两人入长安后,唯蓝华马首是瞻,言听计从,只是两人做得将军尚可,治理地方与政治却是一窍不通,十万大军每日消耗粮草,军资巨大,九州之地诸候割据,朝廷名存实亡,董卓当政之时便少有地方奉上粮草,银两。
军饷发不出,士兵饿肚,便抢大户,入乡里抢百姓,郭汜,李傕治军,军纪涣散,执法不严,兵马多为临时收编乱民流兵,只为攻进长安好分利益。
蓝华为天下百姓计,尽快稳定朝廷,让百姓脱离战乱,恢复生产,安居乐业。
凉州军阀系有李傕,郭汜,樊铜,张济,段煨,自己虽为董卓谋士,但手上无兵马,想要压制几人也非易事。
乱后稍定,长安城中大多空宅,蓝华府上有管家一人,府丁六人,张角的妻儿寄宿在华阴城中,段煨与蓝华交情深厚,家人托为照顾,倒还放心,数年之前段煨受命平叛兵败,董卓要斩段煨,蓝华求情救他一命,段煨一直视蓝华为救命恩人。
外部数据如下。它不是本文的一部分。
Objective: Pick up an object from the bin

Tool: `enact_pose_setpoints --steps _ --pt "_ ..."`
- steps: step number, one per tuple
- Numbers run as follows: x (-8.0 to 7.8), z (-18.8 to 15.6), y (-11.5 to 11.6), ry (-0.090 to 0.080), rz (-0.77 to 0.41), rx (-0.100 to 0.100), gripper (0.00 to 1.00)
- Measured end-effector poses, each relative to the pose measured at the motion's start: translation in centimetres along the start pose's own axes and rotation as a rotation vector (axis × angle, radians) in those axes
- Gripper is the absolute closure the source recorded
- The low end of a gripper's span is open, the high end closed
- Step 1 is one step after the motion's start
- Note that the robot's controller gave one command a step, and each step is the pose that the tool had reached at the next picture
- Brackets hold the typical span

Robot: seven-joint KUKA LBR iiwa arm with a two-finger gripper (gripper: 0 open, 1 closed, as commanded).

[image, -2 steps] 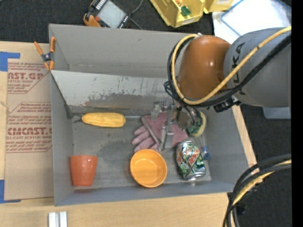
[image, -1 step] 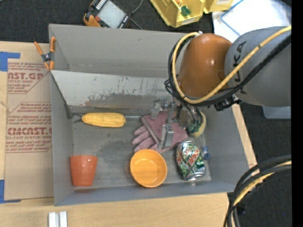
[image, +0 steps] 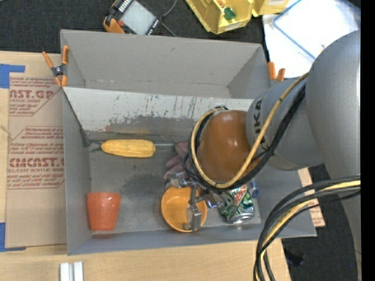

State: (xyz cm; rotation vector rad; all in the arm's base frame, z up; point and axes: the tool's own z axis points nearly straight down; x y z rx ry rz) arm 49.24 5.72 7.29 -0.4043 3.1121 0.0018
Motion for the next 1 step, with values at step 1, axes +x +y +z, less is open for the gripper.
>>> enact_pose_setpoints --steps 1 --pt "-0.62 0.25 0.05 -0.008 -0.139 0.003 0.0"
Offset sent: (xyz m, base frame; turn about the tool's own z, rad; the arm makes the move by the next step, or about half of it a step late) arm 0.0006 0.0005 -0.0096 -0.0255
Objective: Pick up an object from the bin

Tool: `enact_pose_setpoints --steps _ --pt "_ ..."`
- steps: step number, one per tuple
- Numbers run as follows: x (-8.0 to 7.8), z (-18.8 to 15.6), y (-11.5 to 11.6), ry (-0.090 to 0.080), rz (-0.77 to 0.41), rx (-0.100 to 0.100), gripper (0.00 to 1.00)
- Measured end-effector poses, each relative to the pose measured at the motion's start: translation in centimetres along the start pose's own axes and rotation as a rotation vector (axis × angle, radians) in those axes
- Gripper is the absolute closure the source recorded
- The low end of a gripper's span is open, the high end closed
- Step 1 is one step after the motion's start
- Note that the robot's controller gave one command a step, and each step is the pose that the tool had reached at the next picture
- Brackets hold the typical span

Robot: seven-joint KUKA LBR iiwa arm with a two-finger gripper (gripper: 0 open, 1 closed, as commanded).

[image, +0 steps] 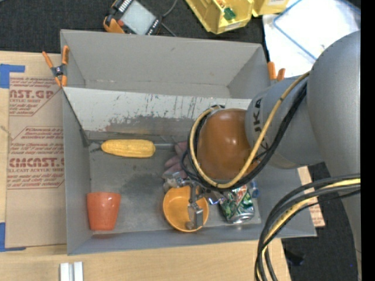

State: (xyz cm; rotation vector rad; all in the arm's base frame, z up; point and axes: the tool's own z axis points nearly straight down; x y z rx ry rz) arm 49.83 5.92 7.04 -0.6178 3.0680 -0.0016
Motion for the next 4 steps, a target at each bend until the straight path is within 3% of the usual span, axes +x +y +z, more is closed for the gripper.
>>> enact_pose_setpoints --steps 1,2,3,4 --pt "0.38 0.59 0.08 -0.016 0.113 0.001 0.0" --pt "-0.02 0.04 0.07 -0.001 0.002 0.0 0.0" --pt "0.05 0.4 0.09 -0.027 0.112 0.001 1.0" --pt "0.05 0.38 0.09 -0.028 0.112 0.001 1.0"
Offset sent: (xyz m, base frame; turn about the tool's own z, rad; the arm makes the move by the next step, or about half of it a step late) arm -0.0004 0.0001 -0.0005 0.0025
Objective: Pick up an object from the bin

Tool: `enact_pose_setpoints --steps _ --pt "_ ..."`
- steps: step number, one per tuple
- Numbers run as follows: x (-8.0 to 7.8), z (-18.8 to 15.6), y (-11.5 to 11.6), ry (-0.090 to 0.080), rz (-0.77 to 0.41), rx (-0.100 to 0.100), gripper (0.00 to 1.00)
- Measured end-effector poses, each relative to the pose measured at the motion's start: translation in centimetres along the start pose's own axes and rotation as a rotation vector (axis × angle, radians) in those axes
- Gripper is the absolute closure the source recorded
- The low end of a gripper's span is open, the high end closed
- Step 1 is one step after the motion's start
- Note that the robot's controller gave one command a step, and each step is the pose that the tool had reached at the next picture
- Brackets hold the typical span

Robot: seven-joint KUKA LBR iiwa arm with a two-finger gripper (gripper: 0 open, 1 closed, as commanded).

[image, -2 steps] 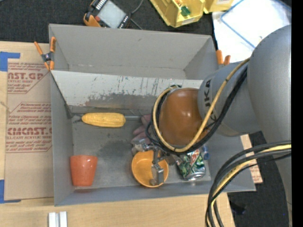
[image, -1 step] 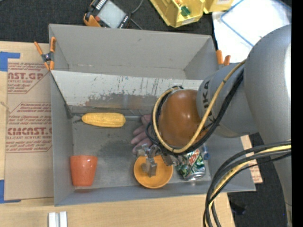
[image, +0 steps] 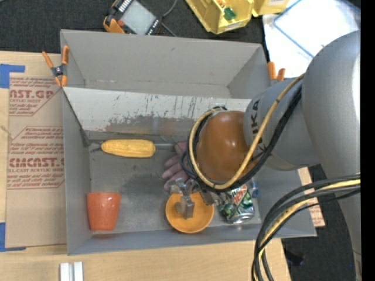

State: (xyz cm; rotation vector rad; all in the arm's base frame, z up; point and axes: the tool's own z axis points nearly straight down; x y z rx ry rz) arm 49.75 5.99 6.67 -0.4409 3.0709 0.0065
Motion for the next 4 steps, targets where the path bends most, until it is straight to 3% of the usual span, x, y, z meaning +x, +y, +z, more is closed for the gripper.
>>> enact_pose_setpoints --steps 1,2,4 --pt "0.0 -0.9 0.0 -0.001 0.0 0.0 1.0" --pt "0.1 -4.3 0.1 0.009 0.0 -0.001 1.0" --pt "-0.3 -10.0 0.1 0.001 -0.001 0.0 1.0"
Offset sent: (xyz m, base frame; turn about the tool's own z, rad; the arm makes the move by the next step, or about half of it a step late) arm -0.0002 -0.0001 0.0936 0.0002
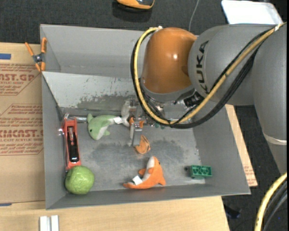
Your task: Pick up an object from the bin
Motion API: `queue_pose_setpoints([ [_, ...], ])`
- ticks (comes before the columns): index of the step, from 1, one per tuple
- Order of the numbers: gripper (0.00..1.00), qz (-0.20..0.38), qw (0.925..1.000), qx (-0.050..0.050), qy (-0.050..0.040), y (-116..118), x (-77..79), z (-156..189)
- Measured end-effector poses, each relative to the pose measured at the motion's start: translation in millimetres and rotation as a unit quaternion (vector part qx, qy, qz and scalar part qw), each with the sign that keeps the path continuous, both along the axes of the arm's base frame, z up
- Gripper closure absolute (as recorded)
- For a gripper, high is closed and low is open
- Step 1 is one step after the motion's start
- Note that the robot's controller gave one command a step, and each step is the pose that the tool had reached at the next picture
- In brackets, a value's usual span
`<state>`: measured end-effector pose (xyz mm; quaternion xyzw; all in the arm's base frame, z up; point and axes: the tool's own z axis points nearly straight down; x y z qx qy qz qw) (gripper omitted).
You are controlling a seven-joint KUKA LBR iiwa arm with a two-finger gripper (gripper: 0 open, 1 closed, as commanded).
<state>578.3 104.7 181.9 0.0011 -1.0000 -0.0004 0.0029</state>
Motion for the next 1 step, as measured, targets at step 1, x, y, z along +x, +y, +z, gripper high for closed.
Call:
queue_pose_setpoints([
  [1,0.0,0.0,1.0,0.0,-0.0038,-0.6,1.9,4.4],
])
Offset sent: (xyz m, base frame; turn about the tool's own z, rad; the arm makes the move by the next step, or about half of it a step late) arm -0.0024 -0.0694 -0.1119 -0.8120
董卓入京,蓝华向董卓请旨,让段煨去守华阴城,董卓应允,蓝华知洛阳城不久便乱,便将张角妻儿安置在华阴让段煨代为照顾。
蓝华常去华阴县城,寻段煨饮酒叙话,教授段煨治政的之法,经商之事,段煨与民生息,在华阴屯田养兵,勤修农牧,发展手工,不抢百姓,华阴城一片太平景象。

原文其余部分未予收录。